Gagosian

Piotr Uklanski

27 Mar - 31 May 2008

© Piotr Uklanski
Untitled (Stach's Eagle), 2008
Steel frame, foam and gesso
160 x 93 x 150 inches (406.4 x 236.2 x 381 cm)
PIOTR UKLAŃSKI
"Biało-Czerwona"

Thursday, March 27 – Saturday, May 17, 2008
Opening reception for the artist: Thursday March 27th, from 6 to 8pm

Gagosian Gallery is pleased to announce BIAŁO-CZERWONA, an exhibition by Piotr Uklański. This is the artist’s first solo exhibition with the gallery.
“Biało-Czerwona” (white-red), referring to Poland’s bi-colored flag, is a nationalist slogan as familiar to Poles as “Red, White, and Blue” is to Americans.
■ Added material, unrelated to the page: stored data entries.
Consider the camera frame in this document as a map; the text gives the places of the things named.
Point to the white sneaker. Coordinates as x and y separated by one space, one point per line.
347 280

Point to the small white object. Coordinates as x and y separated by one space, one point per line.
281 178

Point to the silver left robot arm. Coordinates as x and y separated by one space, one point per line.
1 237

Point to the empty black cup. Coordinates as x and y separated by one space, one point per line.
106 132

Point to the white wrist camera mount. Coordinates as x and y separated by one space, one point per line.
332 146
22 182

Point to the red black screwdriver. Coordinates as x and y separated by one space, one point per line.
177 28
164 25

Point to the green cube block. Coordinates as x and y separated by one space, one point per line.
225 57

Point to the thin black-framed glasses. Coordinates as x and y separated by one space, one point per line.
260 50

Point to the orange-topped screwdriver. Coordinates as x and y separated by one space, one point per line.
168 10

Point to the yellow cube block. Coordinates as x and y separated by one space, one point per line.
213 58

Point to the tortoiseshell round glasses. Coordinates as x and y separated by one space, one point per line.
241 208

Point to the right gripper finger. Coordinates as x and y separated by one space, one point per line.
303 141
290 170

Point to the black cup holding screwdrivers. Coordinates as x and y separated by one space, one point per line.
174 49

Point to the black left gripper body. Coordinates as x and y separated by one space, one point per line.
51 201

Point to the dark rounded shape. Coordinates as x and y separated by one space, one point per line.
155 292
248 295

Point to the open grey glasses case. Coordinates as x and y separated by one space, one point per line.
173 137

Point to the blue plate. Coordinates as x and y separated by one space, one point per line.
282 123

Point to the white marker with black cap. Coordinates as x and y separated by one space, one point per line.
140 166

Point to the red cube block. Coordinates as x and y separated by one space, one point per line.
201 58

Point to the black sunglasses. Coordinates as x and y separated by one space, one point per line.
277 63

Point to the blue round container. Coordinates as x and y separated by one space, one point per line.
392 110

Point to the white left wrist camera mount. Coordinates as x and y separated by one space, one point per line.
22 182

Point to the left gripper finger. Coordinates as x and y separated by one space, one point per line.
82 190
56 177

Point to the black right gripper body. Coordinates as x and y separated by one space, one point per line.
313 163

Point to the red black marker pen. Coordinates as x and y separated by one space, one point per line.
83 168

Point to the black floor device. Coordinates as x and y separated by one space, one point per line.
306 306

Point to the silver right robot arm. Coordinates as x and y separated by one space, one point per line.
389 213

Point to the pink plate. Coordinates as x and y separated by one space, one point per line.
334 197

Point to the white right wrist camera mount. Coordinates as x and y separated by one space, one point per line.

Uklański’s title unites diverse works that engage typical imagery of his native Poland and play on the red/white palette.
Although BIAŁO-CZERWONA is, on one level, authentically Polish, in its use of populist decorative traditions and political symbols alluding to the country’s not-so-distant Communist past the exhibition is also a highly stylized performance of identity. In international contexts such as the 2004 Bienal de São Paulo, Uklański has represented Poland; elsewhere he has been labeled a “New York artist” or an “international artist”: The art world demands that artists disavow their cultural authenticity one moment and embrace it the next. Uklański recognizes just how powerful this fluidity can be and uses this occasion to embody simultaneously the roles of international artist, Gastarbeiter, new American, and patriotic Pole.
Throughout the exhibition, Uklański utilizes cheap materials to create works that draw on the celebratory ambitions and aggrandizing stagecraft of political events. By fusing such propagandist gestures with vernacular techniques and materials borrowed from popular folk traditions—-exemplified in Szopki Krakowskie (Christmas crèche scenes)and a site-specific mosaic fashioned from ceramic dishware—- he conjures an idealized vision of his homeland. Not only does Uklański exploit the “exotic” quality of these indigenous forms; by reifying their very
ordinariness, he elicits beauty from the confines of lo-fi objects. At once monumental and humble, collective and individual, profound and banal, theatrical and genuine, the works in BIAŁOCZERWONA advance Uklański’s ongoing project to create deliberately unstable political, formal, and symbolic meaning in art.
Piotr Uklański was born in 1968 in Warsaw. Recent solo exhibitions include Summer Love: The First Polish Western, Whitney Museum of American Art, New York (2007); Piotr Uklański: A Retrospective, at the Wiener Secession, Vienna (2007); and The Joy of Photography at the Musée d’art moderne et contemporain, Strasbourg (2007). He currently lives in New York and Warsaw.